§ Task brief:
Read the lines of the data below and retrieve those with "that".

____

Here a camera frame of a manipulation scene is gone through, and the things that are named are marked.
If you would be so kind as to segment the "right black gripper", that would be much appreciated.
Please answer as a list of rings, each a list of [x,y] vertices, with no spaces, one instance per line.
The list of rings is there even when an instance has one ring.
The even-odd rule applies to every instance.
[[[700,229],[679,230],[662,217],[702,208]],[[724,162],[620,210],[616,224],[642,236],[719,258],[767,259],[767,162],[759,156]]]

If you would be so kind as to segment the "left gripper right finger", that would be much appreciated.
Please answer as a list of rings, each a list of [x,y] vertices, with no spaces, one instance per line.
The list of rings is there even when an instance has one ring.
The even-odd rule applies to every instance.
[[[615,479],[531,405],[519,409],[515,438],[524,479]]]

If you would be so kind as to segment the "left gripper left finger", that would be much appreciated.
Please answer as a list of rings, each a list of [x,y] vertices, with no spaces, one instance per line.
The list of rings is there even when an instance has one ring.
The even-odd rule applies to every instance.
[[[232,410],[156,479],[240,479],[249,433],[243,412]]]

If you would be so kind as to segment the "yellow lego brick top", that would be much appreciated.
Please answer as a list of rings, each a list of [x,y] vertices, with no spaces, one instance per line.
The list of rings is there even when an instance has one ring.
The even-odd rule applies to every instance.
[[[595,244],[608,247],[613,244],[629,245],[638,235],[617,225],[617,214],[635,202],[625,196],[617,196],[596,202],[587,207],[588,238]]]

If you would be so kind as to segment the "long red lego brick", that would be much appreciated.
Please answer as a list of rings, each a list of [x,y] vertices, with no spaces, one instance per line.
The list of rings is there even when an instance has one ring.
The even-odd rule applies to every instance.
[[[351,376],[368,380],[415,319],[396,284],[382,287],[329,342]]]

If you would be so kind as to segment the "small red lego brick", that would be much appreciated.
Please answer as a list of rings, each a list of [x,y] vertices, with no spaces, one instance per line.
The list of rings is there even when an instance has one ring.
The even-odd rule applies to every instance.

____

§ Answer for the task:
Here a camera frame of a manipulation scene is gone through, and the things that are named are marked.
If you would be so kind as to segment the "right black gripper", that would be much appreciated.
If you would be so kind as to segment the "left gripper right finger", that would be much appreciated.
If you would be so kind as to segment the "left gripper left finger", that would be much appreciated.
If you would be so kind as to segment the "yellow lego brick top", that would be much appreciated.
If you would be so kind as to segment the "long red lego brick", that would be much appreciated.
If you would be so kind as to segment the "small red lego brick", that would be much appreciated.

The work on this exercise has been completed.